In Re Contempt Proceedings of Eastern Idaho Loan & Trust Co.

288 P. 157, 49 Idaho 280, 73 A.L.R. 1323, 1930 Ida. LEXIS 111
CourtIdaho Supreme Court
DecidedMay 1, 1930
DocketNo. 5532.
StatusPublished
Cited by37 cases

This text of 288 P. 157 (In Re Contempt Proceedings of Eastern Idaho Loan & Trust Co.) is published on Counsel Stack Legal Research, covering Idaho Supreme Court primary law. Counsel Stack provides free access to over 12 million legal documents including statutes, case law, regulations, and constitutions.

Bluebook
In Re Contempt Proceedings of Eastern Idaho Loan & Trust Co., 288 P. 157, 49 Idaho 280, 73 A.L.R. 1323, 1930 Ida. LEXIS 111 (Idaho 1930).

Opinions

This is a proceeding instituted by direction of the Board of Bar Commissioners of the state of Idaho for the purpose of securing an order requiring Eastern Idaho Loan Trust Company, a corporation, and its president, W.L. Shattuck, to show cause why they and each of them should not be punished for contempt of court, in that they are practicing law and holding themselves out as qualified to practice law therein, without either of them having been admitted to practice by the supreme court of the state of Idaho, and without paying the license fees now prescribed by law for the practice of law.

The petition charges: "That for over a year last past the said corporation and the said W.L. Shattuck pretending to act for it as its President have represented themselves as learned in law, and particularly in the preparation of wills and declarations of trust, and have *Page 283 solicited by various types of advertisements that they are so competent and able, and have at various times advised persons desiring to make a disposition of their property by will or by trust as to the law of wills and trusts." As specific instances, it is alleged that the corporation had a sign on its window, reciting in part:

"EASTERN IDAHO LOAN TRUST COMPANY TOTAL ASSETS $500,000
W.L. SHATTUCK, Mgr.

. . . . WILLS, TRUSTS, GUARDIANS, ADMINISTRATOR, ESCROW AGREEMENTS."

That the corporation and W.L. Shattuck have published and caused to be generally circulated in Idaho Falls and territory adjoining a calendar on which is the following printed data:

"EASTERN IDAHO LOAN TRUST COMPANY.
INVESTMENT BANKERS.
Park Ave. and B St. Idaho Falls, Idaho.

. . . . We make a specialty of Drawing Contracts, Deeds and Mortgages. . . . .

HAVE YOU MADE YOUR WILL AND PROVIDED FOR THE PROPER HANDLING OF YOUR ESTATE AFTER YOUR DEATH?

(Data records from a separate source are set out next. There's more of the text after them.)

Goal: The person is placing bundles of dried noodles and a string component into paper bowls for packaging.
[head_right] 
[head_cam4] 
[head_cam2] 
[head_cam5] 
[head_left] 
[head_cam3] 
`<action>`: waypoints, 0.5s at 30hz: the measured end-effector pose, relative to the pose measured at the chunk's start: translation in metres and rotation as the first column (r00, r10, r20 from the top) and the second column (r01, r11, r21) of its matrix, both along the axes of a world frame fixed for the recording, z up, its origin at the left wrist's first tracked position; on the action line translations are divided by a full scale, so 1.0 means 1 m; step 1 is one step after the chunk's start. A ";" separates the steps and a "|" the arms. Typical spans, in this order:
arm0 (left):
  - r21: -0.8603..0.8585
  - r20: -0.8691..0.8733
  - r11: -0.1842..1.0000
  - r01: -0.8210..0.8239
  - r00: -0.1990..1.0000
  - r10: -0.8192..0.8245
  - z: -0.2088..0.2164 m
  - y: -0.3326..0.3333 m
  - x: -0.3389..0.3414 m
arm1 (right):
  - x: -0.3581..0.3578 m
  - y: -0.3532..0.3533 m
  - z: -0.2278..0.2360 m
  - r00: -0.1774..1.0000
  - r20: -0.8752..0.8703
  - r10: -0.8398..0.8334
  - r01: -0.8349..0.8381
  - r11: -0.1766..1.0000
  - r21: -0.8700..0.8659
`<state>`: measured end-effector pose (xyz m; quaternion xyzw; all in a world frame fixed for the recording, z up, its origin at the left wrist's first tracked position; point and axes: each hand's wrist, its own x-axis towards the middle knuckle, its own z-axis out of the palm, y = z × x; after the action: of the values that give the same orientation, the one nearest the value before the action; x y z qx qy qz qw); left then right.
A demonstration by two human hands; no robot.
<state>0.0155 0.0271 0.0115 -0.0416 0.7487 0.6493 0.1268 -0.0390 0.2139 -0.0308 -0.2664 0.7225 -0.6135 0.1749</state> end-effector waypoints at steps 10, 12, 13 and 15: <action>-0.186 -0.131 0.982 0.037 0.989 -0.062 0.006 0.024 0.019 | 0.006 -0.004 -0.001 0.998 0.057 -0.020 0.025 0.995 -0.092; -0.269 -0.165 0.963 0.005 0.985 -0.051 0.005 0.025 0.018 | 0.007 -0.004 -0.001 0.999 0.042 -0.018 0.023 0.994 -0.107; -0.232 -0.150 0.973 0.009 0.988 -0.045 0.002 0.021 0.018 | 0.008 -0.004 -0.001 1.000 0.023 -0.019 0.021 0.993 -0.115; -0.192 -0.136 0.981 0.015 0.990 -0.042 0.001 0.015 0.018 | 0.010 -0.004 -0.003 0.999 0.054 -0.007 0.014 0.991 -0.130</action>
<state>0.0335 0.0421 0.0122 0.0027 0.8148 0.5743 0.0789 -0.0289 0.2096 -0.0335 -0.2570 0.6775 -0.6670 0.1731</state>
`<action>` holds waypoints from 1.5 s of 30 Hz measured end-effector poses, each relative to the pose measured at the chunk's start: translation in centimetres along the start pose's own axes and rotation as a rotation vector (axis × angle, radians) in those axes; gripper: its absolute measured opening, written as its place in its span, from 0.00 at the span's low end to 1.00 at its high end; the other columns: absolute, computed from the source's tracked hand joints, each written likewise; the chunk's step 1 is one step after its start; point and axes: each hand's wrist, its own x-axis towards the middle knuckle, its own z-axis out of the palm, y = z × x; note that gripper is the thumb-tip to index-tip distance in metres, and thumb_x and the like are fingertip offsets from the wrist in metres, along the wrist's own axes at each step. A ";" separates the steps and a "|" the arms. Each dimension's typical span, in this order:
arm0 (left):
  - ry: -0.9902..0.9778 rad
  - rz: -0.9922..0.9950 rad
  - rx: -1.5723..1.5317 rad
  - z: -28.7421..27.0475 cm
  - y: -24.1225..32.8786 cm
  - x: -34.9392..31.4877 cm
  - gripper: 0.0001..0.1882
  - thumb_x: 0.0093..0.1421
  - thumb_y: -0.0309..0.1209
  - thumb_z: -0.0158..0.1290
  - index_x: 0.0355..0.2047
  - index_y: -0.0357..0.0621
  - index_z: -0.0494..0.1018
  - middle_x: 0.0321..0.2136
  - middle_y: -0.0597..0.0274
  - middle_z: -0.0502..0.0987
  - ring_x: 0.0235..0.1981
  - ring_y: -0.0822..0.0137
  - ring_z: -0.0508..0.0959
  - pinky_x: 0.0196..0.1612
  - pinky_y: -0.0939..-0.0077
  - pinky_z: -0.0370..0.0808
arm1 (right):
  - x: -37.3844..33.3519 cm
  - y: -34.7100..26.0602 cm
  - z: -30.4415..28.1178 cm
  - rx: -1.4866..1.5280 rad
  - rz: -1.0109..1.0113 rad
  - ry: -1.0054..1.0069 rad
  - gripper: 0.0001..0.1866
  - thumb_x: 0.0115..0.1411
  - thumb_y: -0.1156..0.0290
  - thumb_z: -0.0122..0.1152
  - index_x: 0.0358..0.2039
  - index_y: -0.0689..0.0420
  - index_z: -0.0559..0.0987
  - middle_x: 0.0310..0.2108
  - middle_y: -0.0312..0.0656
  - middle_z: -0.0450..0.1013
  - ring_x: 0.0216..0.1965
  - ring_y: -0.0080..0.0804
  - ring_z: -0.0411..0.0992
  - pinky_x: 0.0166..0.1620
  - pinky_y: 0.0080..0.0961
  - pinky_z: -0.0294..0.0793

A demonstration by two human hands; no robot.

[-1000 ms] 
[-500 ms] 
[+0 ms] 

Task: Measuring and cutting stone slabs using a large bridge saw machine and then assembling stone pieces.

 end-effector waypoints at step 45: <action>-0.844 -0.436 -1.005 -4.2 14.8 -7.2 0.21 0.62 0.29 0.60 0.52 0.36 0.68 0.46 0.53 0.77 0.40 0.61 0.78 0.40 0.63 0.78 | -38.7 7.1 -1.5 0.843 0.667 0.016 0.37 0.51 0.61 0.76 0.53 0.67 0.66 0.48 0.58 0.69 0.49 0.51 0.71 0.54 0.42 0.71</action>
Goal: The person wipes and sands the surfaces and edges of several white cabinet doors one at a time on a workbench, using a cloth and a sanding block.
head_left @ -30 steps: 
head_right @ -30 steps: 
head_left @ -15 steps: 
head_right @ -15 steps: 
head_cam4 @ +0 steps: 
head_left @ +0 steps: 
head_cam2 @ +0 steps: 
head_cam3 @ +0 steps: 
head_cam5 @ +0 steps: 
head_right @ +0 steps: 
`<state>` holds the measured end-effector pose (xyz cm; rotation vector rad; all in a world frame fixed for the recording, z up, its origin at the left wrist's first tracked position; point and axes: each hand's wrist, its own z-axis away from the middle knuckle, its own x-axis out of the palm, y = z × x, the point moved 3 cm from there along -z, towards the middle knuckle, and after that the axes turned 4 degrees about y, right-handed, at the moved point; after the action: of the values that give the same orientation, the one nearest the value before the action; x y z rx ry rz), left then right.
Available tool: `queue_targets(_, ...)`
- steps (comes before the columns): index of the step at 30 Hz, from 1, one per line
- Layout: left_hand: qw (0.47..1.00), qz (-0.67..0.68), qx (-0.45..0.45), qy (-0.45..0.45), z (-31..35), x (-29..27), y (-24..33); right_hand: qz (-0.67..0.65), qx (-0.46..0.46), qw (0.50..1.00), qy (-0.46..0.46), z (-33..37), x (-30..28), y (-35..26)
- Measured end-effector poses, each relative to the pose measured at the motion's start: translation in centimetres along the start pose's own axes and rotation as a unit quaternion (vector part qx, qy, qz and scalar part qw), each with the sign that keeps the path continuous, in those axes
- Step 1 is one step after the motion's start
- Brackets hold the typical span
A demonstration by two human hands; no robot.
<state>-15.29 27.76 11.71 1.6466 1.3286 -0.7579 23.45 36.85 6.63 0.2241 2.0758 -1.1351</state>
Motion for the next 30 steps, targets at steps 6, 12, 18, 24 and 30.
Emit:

It will pay you to see us about this important matter. We can help you arrange your affairs so as to save your loved ones expenses and annoyance after your death. Don't defer till after your death what you should do while alive."

That the said defendants have also secured the publication of a pamphlet entitled:

"HOW TO CONSERVE YOUR ESTATE,"
and have distributed the same to a large number of persons in Idaho Falls and surrounding territory, in the introductory part of which pamphlet appears:

"We make a business of advising in all such matters, and are specialists in drawing trust agreements, Declarations *Page 284 of trust and wills. We make no charge for consultations. Come and see us if interested."

And that in the body of said pamphlet it was announced:

"The Eastern Idaho Loan Trust Company is a specialist in the matter of drawing trust agreements, Declarations of Trust and Wills, and in the management of Lands, securities, and other properties comprising Estates. It has every facility for doing this with speed and accuracy and in the safest, cheapest and best manner."

By these statements, petitioner avers, the said corporation and the said W.L. Shattuck "hold themselves out as capable of practising law, and solicit employment therefor." Following these, are several allegations made on petitioner's information and belief of specific instances where the defendants drew wills and other papers, charging and receiving a fee from the person served in each instance. Defendants demurred generally and on the ground of uncertainty.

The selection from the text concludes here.